Une étude publiée récemment a précisé les montants en jeu. Elle émane de l'UFE. L'association a établi plusieurs scénarios à l'horizon 2030 :
le premier avec une part de production nucléaire à 70% (en ligne avec l'objectif actuel de promotion des renouvelables), le deuxième à 50% (l'ambition du candidat socialiste François Hollande) et
le troisième à 20%. Le premier scénario nécessitera, selon l'UFE, des investissements de 322 milliards d'euros, le second 382 milliards d'euros, le troisième 434 milliards d'euros.

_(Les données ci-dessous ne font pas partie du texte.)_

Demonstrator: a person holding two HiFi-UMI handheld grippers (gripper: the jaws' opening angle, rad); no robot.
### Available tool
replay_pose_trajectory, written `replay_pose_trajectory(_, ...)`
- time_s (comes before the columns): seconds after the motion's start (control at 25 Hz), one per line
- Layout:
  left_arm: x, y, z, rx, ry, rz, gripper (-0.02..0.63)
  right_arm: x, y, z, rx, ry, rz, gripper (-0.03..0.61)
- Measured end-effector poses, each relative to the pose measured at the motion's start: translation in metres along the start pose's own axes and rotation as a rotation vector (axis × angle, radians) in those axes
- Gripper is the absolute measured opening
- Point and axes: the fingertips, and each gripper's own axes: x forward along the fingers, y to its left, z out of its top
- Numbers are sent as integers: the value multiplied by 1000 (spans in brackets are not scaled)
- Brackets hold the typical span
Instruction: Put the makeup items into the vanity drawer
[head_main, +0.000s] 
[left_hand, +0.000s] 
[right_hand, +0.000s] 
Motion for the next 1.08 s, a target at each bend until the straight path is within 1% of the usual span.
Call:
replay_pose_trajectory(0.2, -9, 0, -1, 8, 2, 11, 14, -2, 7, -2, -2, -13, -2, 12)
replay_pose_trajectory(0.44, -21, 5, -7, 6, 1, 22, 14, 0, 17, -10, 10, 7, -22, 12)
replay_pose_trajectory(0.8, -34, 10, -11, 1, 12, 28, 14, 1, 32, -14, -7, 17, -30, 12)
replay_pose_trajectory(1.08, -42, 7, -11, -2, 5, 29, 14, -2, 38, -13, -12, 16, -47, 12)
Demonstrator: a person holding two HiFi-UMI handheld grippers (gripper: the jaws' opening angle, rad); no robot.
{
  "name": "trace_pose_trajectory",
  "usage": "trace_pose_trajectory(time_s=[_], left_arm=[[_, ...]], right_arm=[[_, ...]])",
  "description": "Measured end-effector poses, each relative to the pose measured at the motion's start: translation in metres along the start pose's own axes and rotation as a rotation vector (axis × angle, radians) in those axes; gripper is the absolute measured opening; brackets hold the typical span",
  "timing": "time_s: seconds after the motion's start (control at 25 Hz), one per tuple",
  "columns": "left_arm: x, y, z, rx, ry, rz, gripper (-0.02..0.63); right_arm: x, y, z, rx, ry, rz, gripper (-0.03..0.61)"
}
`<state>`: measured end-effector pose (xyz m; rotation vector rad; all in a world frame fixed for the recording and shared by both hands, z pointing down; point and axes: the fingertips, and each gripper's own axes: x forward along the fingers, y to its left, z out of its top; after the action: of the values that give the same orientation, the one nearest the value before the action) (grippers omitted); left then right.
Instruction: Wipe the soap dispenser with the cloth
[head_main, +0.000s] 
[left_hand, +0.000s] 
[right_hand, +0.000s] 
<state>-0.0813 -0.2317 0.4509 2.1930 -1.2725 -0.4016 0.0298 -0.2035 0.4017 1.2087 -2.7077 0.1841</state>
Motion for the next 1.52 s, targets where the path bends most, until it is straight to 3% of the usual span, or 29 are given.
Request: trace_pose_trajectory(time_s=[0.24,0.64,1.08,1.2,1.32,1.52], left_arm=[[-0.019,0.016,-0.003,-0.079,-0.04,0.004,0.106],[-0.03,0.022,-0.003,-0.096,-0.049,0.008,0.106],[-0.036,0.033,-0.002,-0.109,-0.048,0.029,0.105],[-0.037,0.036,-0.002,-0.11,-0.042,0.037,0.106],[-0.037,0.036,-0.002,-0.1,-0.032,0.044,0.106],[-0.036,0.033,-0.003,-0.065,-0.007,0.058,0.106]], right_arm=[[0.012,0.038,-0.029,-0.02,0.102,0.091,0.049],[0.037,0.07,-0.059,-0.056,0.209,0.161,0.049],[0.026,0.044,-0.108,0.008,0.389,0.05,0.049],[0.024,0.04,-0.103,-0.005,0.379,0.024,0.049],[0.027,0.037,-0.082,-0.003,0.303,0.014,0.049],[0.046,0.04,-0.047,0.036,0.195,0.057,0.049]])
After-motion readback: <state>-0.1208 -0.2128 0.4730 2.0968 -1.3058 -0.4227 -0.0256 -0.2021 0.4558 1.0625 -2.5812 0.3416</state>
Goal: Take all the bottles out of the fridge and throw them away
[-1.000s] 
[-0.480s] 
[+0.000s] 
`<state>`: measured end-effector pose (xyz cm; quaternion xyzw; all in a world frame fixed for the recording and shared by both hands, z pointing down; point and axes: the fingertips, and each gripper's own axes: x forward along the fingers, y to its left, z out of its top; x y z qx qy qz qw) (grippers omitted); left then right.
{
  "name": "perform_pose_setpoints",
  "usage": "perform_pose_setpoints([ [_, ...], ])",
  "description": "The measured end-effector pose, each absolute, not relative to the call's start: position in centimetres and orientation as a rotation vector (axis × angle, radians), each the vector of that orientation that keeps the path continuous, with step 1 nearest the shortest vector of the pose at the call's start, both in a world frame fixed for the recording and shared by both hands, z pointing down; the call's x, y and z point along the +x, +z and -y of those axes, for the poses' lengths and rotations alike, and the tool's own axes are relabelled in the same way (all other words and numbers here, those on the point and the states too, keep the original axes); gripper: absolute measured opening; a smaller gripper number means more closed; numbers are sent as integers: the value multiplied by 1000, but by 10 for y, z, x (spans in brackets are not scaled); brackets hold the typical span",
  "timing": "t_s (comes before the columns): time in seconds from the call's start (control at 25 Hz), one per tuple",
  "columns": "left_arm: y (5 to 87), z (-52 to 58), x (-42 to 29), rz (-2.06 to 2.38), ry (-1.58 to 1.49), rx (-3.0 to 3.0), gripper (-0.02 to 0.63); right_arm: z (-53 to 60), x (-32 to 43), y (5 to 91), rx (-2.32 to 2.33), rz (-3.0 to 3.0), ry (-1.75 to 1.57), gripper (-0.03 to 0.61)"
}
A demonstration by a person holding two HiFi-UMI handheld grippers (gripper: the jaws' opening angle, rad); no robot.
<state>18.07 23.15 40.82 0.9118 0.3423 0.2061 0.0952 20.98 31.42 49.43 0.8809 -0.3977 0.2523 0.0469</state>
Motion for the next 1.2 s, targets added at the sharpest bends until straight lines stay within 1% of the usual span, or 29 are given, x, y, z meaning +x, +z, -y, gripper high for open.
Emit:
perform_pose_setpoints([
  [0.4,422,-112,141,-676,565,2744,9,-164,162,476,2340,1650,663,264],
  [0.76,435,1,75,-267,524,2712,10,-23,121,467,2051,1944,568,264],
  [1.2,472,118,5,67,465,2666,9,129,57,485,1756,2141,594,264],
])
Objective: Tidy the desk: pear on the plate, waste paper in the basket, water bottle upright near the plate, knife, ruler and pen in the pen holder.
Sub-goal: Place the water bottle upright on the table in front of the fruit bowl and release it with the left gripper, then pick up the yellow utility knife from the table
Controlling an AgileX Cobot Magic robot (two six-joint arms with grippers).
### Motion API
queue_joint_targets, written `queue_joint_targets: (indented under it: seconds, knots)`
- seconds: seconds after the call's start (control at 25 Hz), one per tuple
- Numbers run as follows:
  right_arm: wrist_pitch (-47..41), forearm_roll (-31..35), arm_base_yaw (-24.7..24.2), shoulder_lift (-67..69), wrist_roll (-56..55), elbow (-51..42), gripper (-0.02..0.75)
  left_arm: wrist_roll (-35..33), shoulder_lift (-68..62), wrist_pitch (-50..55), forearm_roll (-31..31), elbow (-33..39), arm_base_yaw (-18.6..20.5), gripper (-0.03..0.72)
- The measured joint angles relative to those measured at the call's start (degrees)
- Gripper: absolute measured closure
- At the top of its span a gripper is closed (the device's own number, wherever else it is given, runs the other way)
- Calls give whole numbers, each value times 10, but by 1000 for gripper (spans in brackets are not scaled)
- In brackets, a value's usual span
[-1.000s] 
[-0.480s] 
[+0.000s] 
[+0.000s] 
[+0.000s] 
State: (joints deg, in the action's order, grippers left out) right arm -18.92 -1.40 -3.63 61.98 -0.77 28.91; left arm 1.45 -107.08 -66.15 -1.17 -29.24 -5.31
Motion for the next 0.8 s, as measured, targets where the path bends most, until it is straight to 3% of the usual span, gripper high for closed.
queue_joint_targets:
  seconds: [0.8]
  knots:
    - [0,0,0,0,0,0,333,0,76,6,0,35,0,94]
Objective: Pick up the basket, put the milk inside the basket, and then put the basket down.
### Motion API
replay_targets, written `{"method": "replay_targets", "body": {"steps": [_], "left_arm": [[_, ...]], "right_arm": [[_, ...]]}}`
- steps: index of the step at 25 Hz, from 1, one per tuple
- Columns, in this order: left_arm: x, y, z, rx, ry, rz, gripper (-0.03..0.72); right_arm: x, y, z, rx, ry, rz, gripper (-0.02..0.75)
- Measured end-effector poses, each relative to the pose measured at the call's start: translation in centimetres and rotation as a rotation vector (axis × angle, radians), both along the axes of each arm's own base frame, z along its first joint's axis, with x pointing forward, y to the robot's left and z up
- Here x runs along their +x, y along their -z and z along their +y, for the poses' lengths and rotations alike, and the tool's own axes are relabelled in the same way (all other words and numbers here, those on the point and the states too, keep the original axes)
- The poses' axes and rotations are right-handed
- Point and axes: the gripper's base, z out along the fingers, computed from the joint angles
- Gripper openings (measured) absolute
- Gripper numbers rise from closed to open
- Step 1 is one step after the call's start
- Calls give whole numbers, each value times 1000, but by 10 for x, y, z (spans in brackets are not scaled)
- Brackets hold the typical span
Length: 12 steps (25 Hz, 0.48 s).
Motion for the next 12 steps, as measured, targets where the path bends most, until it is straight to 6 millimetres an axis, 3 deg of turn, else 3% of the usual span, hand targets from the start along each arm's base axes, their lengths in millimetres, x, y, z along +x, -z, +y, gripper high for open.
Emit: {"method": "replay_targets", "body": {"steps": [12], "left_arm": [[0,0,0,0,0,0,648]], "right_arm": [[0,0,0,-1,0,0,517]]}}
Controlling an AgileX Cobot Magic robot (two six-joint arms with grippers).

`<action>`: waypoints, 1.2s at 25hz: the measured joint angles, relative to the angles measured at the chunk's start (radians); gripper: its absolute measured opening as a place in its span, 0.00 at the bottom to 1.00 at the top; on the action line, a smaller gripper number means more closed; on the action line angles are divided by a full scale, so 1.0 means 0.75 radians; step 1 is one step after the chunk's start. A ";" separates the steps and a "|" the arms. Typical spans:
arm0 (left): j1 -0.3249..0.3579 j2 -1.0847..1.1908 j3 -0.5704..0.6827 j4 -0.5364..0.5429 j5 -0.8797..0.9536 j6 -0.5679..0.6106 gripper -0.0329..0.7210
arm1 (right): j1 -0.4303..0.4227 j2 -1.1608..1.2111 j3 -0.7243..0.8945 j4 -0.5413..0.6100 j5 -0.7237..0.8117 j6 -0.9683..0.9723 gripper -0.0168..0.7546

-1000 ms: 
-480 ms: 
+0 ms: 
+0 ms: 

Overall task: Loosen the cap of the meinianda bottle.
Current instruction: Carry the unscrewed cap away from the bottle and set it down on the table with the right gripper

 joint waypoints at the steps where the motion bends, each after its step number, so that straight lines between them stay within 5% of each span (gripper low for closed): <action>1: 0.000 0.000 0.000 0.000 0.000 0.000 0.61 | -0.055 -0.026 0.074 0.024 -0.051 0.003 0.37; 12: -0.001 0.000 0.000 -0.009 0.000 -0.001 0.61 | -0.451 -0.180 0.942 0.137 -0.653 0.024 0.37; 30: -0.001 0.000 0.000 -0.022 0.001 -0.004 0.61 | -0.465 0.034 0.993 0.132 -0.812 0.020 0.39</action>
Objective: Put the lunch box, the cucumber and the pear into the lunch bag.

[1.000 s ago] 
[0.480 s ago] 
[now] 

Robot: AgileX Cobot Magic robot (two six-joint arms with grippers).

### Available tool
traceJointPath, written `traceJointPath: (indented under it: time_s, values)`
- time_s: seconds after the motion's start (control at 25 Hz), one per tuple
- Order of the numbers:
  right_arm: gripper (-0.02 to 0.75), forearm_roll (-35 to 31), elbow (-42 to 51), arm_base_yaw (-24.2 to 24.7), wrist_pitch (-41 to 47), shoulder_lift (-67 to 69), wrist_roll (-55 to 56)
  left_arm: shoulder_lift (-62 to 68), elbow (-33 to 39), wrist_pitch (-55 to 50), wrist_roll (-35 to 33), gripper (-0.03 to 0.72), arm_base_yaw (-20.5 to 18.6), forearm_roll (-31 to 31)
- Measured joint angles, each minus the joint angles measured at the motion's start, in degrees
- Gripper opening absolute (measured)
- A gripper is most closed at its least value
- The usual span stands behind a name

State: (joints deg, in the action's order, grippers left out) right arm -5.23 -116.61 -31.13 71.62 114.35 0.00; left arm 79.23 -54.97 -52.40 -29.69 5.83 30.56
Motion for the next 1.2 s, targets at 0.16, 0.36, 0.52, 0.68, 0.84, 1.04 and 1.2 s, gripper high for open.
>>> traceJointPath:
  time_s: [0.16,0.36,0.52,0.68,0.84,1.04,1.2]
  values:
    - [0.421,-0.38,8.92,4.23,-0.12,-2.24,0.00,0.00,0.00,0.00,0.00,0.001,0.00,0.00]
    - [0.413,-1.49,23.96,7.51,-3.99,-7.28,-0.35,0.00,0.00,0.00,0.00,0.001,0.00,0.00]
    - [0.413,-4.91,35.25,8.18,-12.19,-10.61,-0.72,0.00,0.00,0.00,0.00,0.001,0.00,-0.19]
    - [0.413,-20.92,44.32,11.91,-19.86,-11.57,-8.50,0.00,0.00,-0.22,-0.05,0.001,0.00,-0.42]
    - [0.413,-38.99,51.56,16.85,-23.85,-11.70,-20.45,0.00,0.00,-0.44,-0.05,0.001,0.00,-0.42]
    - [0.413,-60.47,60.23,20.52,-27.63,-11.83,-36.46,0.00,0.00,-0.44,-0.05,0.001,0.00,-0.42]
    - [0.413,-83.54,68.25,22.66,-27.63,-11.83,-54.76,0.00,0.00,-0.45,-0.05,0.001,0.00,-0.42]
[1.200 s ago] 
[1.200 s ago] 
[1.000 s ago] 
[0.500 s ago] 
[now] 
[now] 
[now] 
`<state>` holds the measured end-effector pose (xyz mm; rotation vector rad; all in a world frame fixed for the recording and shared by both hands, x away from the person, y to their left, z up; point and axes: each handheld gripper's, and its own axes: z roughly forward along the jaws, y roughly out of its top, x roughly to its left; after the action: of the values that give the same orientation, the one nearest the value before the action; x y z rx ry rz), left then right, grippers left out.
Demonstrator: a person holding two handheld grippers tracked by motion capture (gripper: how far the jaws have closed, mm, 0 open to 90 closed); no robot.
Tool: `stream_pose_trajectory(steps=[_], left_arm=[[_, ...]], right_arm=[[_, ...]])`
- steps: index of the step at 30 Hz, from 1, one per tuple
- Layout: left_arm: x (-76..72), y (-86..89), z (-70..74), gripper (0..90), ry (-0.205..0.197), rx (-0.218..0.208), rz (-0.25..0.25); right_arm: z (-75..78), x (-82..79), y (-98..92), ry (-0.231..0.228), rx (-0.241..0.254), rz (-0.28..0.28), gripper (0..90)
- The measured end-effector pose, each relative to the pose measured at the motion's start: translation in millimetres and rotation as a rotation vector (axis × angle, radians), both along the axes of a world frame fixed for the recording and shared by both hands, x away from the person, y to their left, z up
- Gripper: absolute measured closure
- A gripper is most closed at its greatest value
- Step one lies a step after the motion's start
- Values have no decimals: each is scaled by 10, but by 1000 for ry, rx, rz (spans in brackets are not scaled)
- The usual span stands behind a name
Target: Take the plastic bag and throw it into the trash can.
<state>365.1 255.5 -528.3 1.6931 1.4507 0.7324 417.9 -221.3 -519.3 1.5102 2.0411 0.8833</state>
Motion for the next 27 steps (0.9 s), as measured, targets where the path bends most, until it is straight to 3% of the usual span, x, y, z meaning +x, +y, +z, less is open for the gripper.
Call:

En clair,
l'accord passé entre les socialistes et les écologistes implique un surcoût de 60 milliards d'euros en vingt ans.
Vendredi, Les Echos ont publié, en partenariat avec l'institut Montaigne, une nouvelle estimation d'une réduction de la part du nucléaire à
50%. Le surcoût serait de 125 milliards d'euros, dont 45 milliards pour "la production d'énergies plus coûteuses (centrales à gaz, éoliennes, panneaux photovoltaïques, etc.) et 80 milliards
"pour réduire la consommation d'énergie et (pour) les investissements nécessaires à réaliser pour passer d'un parc de production centralisé (58 réacteurs nucléaires) à un parc décentralisé
(éoliennes, photovoltaïques, etc.)".
Quant à une sortie totale de l'atome, elle entraînerait selon l'institut Montaigne un surcoût de 220 milliards d'euros.